Weird behaviour on joining mixed right-to-left and left-to-right language strings


Input:

tempTextArray: ▿ 3 elements

- 0 : "זה מבחן"
- 1 : "7 x 5 abc"
- 2 : "other text"

When doing a simple tempText = tempTextArray.joined(" | ") the result is not placing all elements where I'd expect them... result:

Printing description of tempText:
"זזה מבחן | 7 x 5 abc | other text"

its my first time combining right-to-left with left-to-right texts, has anyone dealt with a similar situation before?

My app is receiving translations from backend, so I don't know what elements are translated to (in this case) Hebrew, and which I will receive in my default language (English)


Solution

  • This is caused by the Unicode BIDI (Bidirectional Text) algorithm.

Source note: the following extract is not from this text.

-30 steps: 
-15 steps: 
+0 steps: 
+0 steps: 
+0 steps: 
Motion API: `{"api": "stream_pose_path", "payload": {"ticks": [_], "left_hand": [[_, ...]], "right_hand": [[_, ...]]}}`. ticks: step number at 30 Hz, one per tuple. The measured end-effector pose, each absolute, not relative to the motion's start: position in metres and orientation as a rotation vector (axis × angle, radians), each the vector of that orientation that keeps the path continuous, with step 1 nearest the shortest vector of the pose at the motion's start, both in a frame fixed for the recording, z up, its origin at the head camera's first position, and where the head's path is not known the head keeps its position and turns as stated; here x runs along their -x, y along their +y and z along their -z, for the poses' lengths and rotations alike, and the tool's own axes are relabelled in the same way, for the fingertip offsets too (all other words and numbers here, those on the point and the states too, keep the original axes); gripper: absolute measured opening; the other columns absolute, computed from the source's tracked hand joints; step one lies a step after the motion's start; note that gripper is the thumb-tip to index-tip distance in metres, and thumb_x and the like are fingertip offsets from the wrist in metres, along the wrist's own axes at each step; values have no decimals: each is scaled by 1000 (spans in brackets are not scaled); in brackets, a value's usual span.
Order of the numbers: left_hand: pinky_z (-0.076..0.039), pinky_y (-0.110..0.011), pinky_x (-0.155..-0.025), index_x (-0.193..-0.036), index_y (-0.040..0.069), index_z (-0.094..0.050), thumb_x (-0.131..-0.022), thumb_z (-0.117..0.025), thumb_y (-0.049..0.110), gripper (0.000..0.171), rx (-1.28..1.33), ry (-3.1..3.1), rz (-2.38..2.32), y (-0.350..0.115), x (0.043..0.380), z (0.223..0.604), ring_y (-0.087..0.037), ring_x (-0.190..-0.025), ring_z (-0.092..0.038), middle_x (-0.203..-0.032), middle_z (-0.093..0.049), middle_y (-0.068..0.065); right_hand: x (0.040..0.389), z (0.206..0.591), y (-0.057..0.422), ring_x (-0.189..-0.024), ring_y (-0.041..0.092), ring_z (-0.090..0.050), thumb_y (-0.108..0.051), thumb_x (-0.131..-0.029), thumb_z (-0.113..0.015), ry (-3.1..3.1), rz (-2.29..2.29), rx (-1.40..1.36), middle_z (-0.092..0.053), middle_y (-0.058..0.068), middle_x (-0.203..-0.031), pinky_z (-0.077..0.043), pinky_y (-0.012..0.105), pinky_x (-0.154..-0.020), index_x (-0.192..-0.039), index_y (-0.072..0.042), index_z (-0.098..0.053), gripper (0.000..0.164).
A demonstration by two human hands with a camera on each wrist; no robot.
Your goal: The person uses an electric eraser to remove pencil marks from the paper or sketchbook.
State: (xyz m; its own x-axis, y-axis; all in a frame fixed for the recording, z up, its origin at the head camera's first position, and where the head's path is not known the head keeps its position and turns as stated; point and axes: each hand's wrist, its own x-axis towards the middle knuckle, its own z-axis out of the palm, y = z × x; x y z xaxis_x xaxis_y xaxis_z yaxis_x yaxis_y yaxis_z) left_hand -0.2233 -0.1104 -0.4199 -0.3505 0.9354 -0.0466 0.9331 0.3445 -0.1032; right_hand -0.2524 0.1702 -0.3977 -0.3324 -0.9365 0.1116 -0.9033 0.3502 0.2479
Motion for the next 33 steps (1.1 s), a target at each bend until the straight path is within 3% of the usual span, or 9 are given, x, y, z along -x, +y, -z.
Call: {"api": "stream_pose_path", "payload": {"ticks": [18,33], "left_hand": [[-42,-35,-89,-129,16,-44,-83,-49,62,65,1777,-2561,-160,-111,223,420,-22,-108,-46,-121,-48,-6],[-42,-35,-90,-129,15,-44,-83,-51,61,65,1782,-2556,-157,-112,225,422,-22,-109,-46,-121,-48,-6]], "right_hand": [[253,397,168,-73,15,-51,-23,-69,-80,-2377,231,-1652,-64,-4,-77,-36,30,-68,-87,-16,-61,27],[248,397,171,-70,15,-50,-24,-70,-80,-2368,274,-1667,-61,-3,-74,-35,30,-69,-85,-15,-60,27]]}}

First, I'll explain how to fix it, since it's fairly straightforward, then I'll explain what's happening in case you want more information.

    You need to add LTR (Left-To-Right Mark) characters at each place you want to reset the text direction to be LTR. In your case that's at the start of the string and at the start of each | block:

    let ltr = "\u{200e}"
    let tempText = ltr + tempTextArray.joined(separator: "\(ltr) | ")
    // => ‎זה מבחן‎ | 7 x 5 abc‎ | other text
    

    If you're going to do work with Hebrew, you absolutely want to read Cal Henderson's fantastic explanation of the algorithm: Understanding Bidirectional (BIDI) Text in Unicode.

    Now to explain what's happening. You're printing a single string whose first character is the ז in "זה מבחן," and last character is the final t in "text." It is not three strings separated by |, it's just one long string. When you display that string, and the BIDI algorithm has to decide where all the characters go.

    The first character (ז) is a RTL character, so it decides that this is a RTL string that has some LTR text embedded. That's the opposite of what you want. You want this to be a LTR string with some RTL text embedded. So you need to start with a LTR character such as Left-To-Right Mark.

    The BIDI algorithm's job is to tell the system in which direction the next character should go. Each of the characters in זה are RTL, so that's easy, keep going left. But what about the space between זה and מבחן? Space is neutral in direction, and the last character was RTL, so the space goes to the left. But then we come to the space between מבחן and |. Space is neutral and | is neutral, so the BIDI algorithm would put the space and | to the left again. You want the space and | to be LTR, so you need to add another LTR character there.

    7 is also neutral, but x is LATIN SMALL LETTER X which is LTR (not MULTIPLICATION X which is neutral).

    The final result is that the BIDI algorithm decides this is a RTL string that begins 7 | זה מבחן and then is followed (to the left) by an embedded LTR string x 5 abc | other text. (In other words, this is a Hebrew string that happens to have some English in it, not an English string that happens to have some Hebrew.)

    I expect what's actually displayed in your question above isn't what you're seeing (because of how BIDI algorithms get applied on Stack Overflow). I expect it actually looks like this:

    Embedded LTR string in a RTL string

    And if you read this right to left, it should make more sense now what's happening.